Problem statement: Find the line containing "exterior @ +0" in the material below, then please transcribe it and each line after it exactly, without the pictures.
──────── Provided data
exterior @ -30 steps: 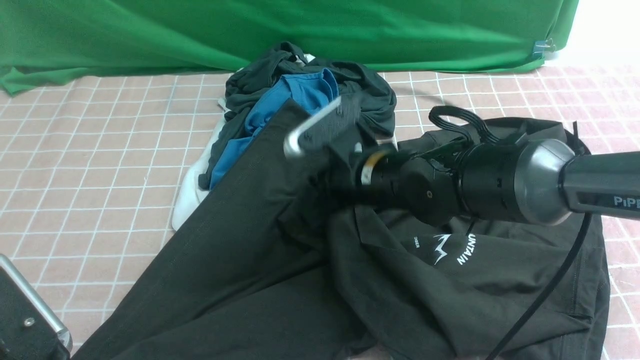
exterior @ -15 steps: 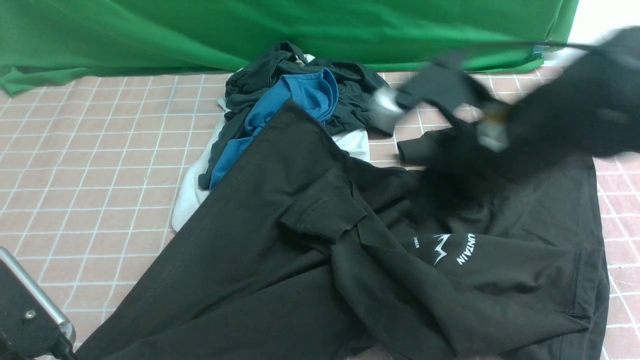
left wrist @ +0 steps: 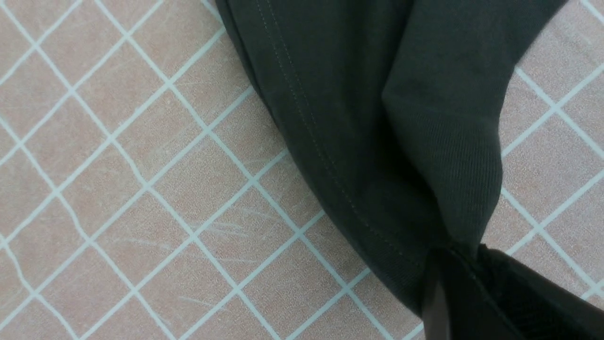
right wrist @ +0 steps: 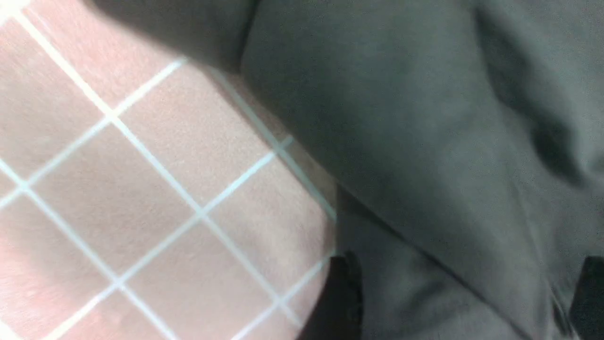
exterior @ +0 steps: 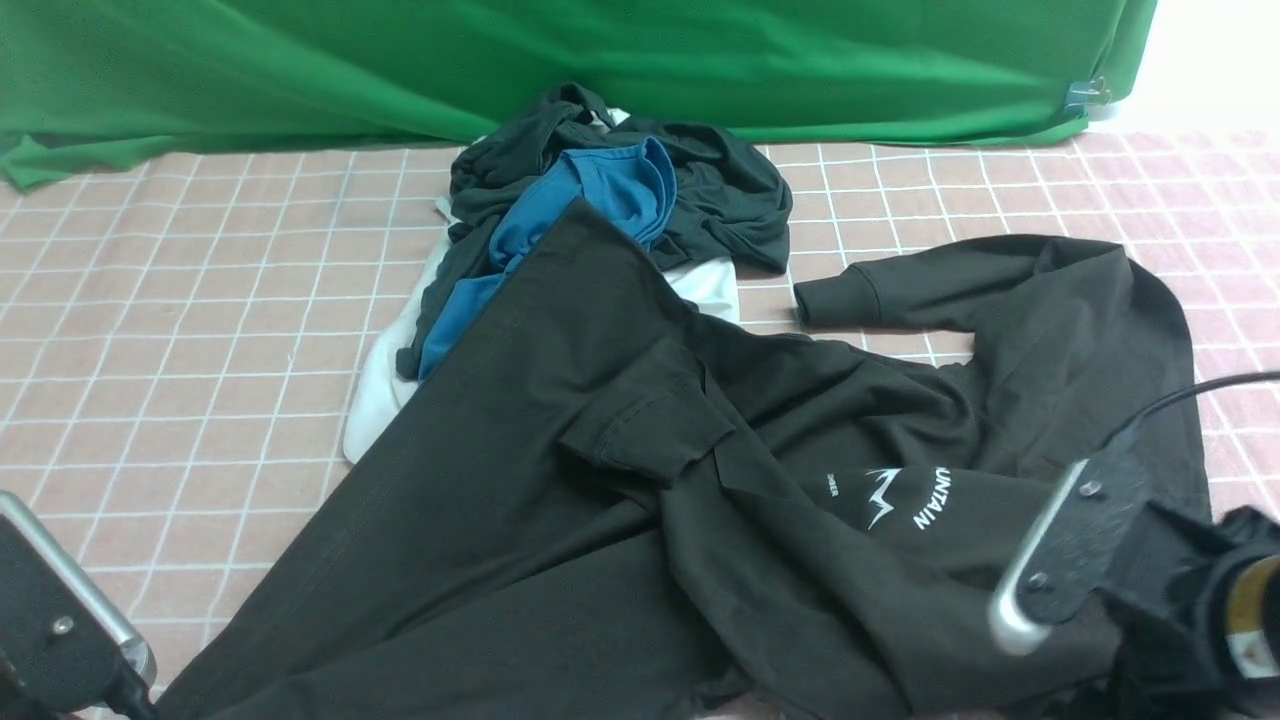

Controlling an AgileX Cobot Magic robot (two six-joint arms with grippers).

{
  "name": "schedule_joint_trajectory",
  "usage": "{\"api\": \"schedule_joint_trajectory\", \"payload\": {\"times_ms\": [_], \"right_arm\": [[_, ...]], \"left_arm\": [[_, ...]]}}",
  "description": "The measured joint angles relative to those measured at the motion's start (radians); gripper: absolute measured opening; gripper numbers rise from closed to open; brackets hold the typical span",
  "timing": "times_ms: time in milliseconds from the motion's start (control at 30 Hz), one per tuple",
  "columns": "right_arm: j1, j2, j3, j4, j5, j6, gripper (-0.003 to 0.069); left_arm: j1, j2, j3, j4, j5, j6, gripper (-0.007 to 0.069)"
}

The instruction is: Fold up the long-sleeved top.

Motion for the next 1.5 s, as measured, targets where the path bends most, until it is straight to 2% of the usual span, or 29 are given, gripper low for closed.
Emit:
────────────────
Your response:
exterior @ +0 steps: 

Controlling an AgileX Cobot Magic robot (two six-joint arms with grippers).

{
  "name": "schedule_joint_trajectory",
  "usage": "{\"api\": \"schedule_joint_trajectory\", \"payload\": {\"times_ms\": [_], \"right_arm\": [[_, ...]], \"left_arm\": [[_, ...]]}}",
  "description": "The measured joint angles relative to those measured at the motion's start (radians); gripper: absolute measured opening; gripper numbers rise from closed to open; brackets hold the typical span",
  "timing": "times_ms: time in milliseconds from the motion's start (control at 30 Hz), one per tuple",
  "columns": "right_arm: j1, j2, j3, j4, j5, j6, gripper (-0.003 to 0.069); left_arm: j1, j2, j3, j4, j5, j6, gripper (-0.007 to 0.069)"
}

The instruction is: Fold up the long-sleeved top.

Motion for the next 1.5 s, as measured, targets where the path bends most, until it is straight to 2% of the usual span, or 29 are given, gripper low for closed.
Emit:

This output has been given in full.